Showing posts with label happyface. Show all posts
Showing posts with label happyface. Show all posts

Tuesday, May 3, 2011

Retrospective 08: Electricity & Running Water are Overrated

Right now I am procrastinating. Instead of doing one of the many things on my to-do list prior to May 15! It has also been a while since a post for me, despite many promises otherwise. I don't have much to say about the current situation in Burkina Faso. There are many news articles out there. You can read them, but also do some research, too. The commentary around the actual fact is exactly that.
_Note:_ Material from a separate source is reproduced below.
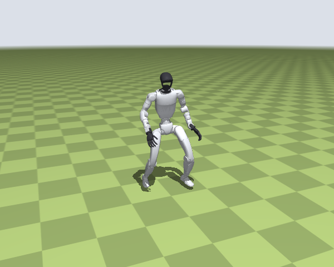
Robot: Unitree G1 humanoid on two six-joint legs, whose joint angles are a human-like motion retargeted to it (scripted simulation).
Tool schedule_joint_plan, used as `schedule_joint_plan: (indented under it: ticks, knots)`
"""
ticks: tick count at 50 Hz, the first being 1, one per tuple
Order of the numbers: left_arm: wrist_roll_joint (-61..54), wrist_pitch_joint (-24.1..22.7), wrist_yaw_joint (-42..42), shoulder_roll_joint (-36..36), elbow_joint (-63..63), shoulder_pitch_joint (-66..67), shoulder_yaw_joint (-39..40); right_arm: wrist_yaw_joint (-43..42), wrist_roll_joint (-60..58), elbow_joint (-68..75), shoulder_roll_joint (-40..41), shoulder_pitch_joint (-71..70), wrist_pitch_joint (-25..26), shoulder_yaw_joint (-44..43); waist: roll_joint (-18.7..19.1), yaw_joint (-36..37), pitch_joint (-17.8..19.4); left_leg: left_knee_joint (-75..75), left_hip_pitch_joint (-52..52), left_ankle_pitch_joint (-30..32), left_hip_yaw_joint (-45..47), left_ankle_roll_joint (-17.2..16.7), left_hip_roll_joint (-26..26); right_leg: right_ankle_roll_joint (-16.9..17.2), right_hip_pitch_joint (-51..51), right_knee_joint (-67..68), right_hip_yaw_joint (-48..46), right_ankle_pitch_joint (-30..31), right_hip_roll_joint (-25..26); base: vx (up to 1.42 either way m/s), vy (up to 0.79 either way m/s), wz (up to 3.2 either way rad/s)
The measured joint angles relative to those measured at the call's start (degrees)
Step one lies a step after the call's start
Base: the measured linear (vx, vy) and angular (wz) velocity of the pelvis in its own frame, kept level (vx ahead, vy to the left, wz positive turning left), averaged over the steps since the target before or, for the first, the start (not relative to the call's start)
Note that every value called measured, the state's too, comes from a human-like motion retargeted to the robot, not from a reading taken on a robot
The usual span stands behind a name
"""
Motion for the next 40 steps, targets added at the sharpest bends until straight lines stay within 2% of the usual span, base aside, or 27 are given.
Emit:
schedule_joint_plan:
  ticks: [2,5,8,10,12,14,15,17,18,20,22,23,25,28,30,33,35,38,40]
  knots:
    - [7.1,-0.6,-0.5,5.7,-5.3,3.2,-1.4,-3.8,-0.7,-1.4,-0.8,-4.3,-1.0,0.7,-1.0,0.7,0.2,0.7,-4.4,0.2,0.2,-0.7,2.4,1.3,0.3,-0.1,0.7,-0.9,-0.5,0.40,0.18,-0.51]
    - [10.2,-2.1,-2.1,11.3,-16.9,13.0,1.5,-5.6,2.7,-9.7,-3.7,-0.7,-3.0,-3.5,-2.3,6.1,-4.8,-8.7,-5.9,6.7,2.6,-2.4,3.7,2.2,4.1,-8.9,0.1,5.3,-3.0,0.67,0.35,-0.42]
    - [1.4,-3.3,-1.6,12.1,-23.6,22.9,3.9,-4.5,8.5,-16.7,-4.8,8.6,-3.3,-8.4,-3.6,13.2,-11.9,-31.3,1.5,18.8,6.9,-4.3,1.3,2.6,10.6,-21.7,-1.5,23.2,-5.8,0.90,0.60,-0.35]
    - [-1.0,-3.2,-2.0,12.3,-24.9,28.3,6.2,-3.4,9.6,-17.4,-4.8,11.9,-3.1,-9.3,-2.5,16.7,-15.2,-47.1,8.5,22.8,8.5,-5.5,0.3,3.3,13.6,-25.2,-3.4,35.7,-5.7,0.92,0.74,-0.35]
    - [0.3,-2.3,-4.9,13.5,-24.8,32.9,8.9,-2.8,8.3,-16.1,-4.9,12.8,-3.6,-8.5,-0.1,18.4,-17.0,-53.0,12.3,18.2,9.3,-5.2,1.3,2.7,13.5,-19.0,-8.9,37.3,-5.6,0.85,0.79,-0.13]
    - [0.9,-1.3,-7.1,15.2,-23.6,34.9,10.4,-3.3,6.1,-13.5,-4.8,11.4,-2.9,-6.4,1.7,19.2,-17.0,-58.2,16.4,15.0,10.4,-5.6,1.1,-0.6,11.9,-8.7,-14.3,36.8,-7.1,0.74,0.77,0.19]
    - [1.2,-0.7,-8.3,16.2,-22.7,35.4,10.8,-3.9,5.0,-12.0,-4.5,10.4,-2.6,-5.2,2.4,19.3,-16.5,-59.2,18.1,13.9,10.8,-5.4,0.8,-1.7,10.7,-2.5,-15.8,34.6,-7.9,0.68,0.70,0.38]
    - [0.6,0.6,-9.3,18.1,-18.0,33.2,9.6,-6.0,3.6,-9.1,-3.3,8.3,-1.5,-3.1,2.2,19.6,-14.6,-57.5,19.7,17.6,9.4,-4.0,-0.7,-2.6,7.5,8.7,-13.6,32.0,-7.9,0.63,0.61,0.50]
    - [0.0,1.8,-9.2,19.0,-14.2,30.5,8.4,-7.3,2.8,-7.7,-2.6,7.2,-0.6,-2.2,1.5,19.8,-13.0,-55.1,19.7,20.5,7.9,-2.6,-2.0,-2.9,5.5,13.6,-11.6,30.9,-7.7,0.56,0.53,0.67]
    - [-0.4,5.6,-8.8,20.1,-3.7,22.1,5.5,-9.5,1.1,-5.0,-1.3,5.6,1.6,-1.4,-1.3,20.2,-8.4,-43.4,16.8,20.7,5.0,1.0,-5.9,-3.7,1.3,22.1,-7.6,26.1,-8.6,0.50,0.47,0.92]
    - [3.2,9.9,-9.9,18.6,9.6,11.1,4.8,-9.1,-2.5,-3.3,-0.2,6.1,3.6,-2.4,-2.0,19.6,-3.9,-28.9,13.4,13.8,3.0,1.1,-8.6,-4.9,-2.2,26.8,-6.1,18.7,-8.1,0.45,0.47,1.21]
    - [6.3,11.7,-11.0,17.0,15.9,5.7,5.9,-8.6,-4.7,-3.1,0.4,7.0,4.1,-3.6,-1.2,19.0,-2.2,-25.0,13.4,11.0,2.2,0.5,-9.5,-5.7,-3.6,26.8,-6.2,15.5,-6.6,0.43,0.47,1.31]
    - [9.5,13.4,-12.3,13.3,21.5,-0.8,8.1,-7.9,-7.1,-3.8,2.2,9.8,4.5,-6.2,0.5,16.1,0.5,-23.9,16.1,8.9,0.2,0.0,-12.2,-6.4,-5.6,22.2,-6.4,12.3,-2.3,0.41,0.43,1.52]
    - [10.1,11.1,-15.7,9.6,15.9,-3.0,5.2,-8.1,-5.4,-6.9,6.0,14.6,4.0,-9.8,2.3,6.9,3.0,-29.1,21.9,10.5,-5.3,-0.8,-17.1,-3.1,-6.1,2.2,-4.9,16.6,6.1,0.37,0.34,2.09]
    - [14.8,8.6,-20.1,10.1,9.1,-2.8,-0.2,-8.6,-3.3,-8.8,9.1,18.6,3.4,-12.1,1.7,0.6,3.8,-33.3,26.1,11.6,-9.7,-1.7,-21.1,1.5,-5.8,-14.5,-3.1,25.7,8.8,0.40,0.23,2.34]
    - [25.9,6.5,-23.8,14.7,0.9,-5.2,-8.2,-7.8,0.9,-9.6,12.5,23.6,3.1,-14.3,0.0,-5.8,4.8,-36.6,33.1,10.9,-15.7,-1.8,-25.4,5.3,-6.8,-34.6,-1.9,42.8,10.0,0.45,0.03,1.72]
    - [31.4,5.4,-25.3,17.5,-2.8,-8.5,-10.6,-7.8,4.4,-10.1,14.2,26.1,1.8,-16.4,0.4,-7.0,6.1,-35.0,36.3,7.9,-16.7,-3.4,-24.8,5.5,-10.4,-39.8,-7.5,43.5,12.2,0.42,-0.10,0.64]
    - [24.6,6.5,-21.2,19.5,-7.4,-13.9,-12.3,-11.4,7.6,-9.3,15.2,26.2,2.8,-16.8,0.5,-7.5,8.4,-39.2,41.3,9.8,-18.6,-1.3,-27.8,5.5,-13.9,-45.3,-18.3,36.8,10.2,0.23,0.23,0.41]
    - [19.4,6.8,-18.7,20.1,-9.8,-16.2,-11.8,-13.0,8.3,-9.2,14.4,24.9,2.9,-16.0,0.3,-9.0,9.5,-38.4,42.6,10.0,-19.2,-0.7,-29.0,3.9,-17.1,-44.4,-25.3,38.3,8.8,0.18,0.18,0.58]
My romance with the simple life

So, people often make a big deal about how I lived without electricity and running water for over 3.5 years. I worried myself, considering I don't camp and do enjoy cushy modern conveniences. I even found an essay I wrote in middle school about how I wouldn't enjoy living without them at all. In reality, this much simpler lifestyle, while physically stressful, wasn't terrible at all. I enjoyed it, and still miss it (except maybe washing sheets and towels by hand). As I rediscover these modern conveniences slowly but surely, I realize more and more how much the dearth of said conveniences impedes the productivity of nations like Burkina Faso. At the same time, great strides have been made during my short time there.

Peace Corps, even in Burkina Faso, is not camping. I had walls and a roof over my head and owned furniture and multiple matresses. I had a deep pre-dug hole to use as a toilet. My camping gear: my giant backpack, a sleeping bag, and a screened tent (Bug Hut II). My giant backpack traveled all around Burkina with me. My sleeping bag kept me warm during the cold season (anything <80° requires long-sleeves and <70° a blanket or many layers of clothing). My screened tent protected me from mosquitos. If I had to recommend one thing, it would be a screened tent to keep the mosquitos out, but let air in.

Water and Fire

I lived a few courtyards (read: lots/parcels of land) away from one of several pumps in my village. I woke up early each morning to beat the rush, and was usually the first one there... I often had to wake up the guy with the key to unlock it several times. I would pump the 40L of water that I might use over the course of the day and bring it back home (on my bicycle, I'm not that hard core). (I often used only about 20L, unless there was laundry, many dirty dishes, or I took a couple extra bucket baths that day due to the hot season). Pumping water each morning as the sun rose, was one of many physical activities that kept me fit.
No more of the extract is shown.